Para que el Departamento de Justicia pueda procesar formalmente a cualquier funcionario u organización de Georgia por los eventos de 2020, los fiscales federales tendrían que formular cargos mucho más amplios y complejos, como el de conspiración institucional contra el Estado, una vía que aún permanece en el terreno de la incertidumbre legal.
A pesar de estas limitaciones de tiempo, la retórica oficial no ha bajado el tono. El controvertido director del FBI, Kash Patel, nombrado por Trump tras su retorno al poder en este segundo mandato, insinuó públicamente en abril que Justicia procedería pronto a realizar arrestos masivos relacionados con los comicios de 2020. Aunque dichas detenciones aún no se han materializado, las acciones actuales sugieren que el aparato estatal se está moviendo con determinación.
Por otro lado, diversos observadores políticos locales apuntan a que el verdadero foco de esta gigantesca movilización no radica únicamente en lo ocurrido seis años atrás, sino en el panorama político inmediato: con las elecciones legislativas de mitad de mandato programadas para noviembre, o sea, a la vuelta de la esquina, críticos de la Casa Blanca sugieren que la intervención sistemática del FBI quiere busca enviar un mensaje disuasorio, hasta intimidatorio, a los trabajadores electorales.

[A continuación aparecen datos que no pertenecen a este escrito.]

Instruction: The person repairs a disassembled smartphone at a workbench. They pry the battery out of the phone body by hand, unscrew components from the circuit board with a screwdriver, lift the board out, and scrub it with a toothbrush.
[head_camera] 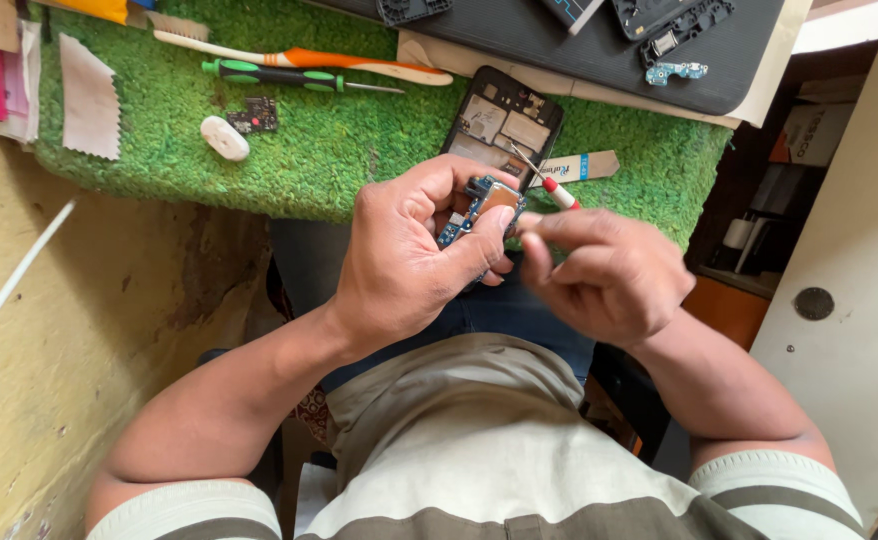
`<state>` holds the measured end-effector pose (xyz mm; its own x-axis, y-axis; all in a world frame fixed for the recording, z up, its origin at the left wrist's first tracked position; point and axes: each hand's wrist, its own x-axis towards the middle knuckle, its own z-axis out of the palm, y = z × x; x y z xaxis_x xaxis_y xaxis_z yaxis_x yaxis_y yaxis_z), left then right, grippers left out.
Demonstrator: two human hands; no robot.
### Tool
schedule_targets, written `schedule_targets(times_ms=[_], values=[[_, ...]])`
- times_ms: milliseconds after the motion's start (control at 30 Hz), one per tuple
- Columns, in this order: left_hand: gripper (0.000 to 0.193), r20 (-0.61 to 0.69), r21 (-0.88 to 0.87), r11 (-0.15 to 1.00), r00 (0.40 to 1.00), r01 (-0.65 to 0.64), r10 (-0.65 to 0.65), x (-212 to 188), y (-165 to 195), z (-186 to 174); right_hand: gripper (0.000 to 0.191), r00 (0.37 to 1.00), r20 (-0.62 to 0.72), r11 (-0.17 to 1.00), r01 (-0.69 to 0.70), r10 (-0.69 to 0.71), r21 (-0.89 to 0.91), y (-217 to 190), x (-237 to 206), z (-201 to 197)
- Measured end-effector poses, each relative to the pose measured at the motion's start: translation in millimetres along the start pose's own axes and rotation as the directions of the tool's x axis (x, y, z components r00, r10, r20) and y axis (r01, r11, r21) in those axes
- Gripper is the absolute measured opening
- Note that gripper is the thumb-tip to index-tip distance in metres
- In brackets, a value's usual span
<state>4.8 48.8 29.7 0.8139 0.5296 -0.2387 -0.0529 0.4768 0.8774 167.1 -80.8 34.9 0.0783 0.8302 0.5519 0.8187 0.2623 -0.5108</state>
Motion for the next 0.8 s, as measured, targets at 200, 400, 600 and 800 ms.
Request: schedule_targets(times_ms=[200, 400, 600, 800], values=[[0.021, 0.018, -0.010, 1.000, 1.000, -0.014, 0.014, -0.8, 0.2, 0.6, 0.035, 1.000, -0.005, 1.000, 0.004, -0.004, -0.016, 0.8, 0.1, -0.8], [0.022, 0.006, -0.007, 1.000, 1.000, 0.010, -0.010, -1.4, -0.6, 0.8, 0.034, 1.000, -0.009, 1.000, 0.001, -0.001, 0.002, 0.6, 0.0, 0.1], [0.023, 0.014, -0.016, 1.000, 1.000, -0.009, 0.009, 0.1, -1.5, -0.7, 0.034, 1.000, -0.022, 1.000, 0.008, -0.008, 0.006, 3.9, 0.9, 1.0], [0.023, 0.014, -0.014, 1.000, 1.000, -0.006, 0.007, -0.9, -2.7, -0.6, 0.035, 1.000, -0.013, 0.999, 0.017, -0.018, -0.028, 3.2, -1.0, 1.2]])
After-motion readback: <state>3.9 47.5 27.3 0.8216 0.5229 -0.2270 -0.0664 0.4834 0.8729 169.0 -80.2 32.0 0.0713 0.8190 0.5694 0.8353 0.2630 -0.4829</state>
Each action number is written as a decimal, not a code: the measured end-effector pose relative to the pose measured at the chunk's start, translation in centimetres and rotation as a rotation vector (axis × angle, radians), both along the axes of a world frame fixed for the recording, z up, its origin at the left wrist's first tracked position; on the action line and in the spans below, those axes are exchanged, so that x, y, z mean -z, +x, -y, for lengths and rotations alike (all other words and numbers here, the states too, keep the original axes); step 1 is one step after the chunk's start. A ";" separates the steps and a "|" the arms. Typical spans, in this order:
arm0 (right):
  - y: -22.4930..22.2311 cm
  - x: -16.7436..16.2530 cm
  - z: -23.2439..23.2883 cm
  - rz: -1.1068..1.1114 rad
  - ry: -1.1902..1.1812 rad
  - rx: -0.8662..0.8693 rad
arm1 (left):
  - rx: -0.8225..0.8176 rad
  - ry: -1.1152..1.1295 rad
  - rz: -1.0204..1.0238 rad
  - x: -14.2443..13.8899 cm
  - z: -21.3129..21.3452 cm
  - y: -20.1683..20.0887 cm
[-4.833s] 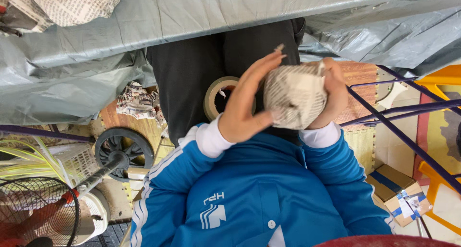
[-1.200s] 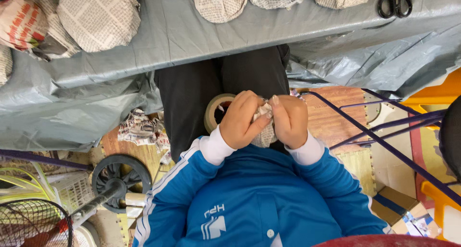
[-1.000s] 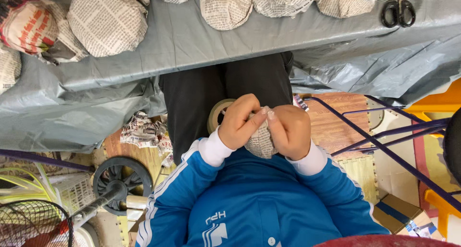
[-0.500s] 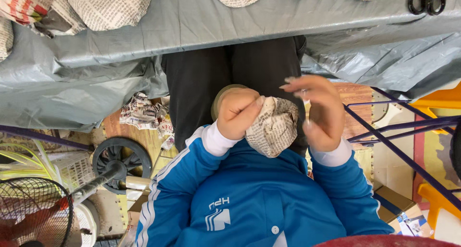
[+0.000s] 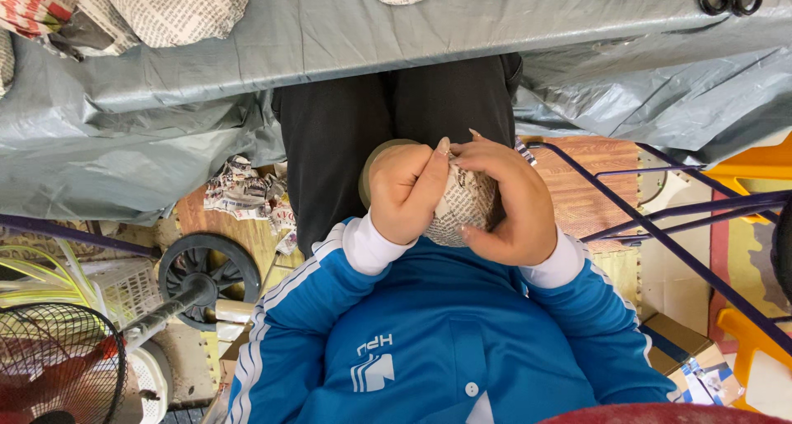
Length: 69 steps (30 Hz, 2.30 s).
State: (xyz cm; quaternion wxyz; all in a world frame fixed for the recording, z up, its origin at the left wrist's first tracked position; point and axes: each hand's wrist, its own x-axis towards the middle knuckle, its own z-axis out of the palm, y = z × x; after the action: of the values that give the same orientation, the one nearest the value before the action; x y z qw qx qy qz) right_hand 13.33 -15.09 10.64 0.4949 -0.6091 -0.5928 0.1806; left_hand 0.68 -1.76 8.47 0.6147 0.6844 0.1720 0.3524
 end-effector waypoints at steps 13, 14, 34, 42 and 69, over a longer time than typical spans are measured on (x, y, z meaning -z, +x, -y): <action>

Así, sentaría precedentes legales para intervenir directamente en el escrutinio de futuros comicios. Serán en 2028.
"El hecho de movilizar a más de dos centenares de analistas de todo el país para escudriñar documentos archivados de 2000, en lugar de combatir el crimen organizado o las amenazas cibernéticas actuales, demuestra un cambio radical en las prioridades del buró", comentó un exalto cargo de la inteligencia civil al Washington Post, bajo condición de anonimato.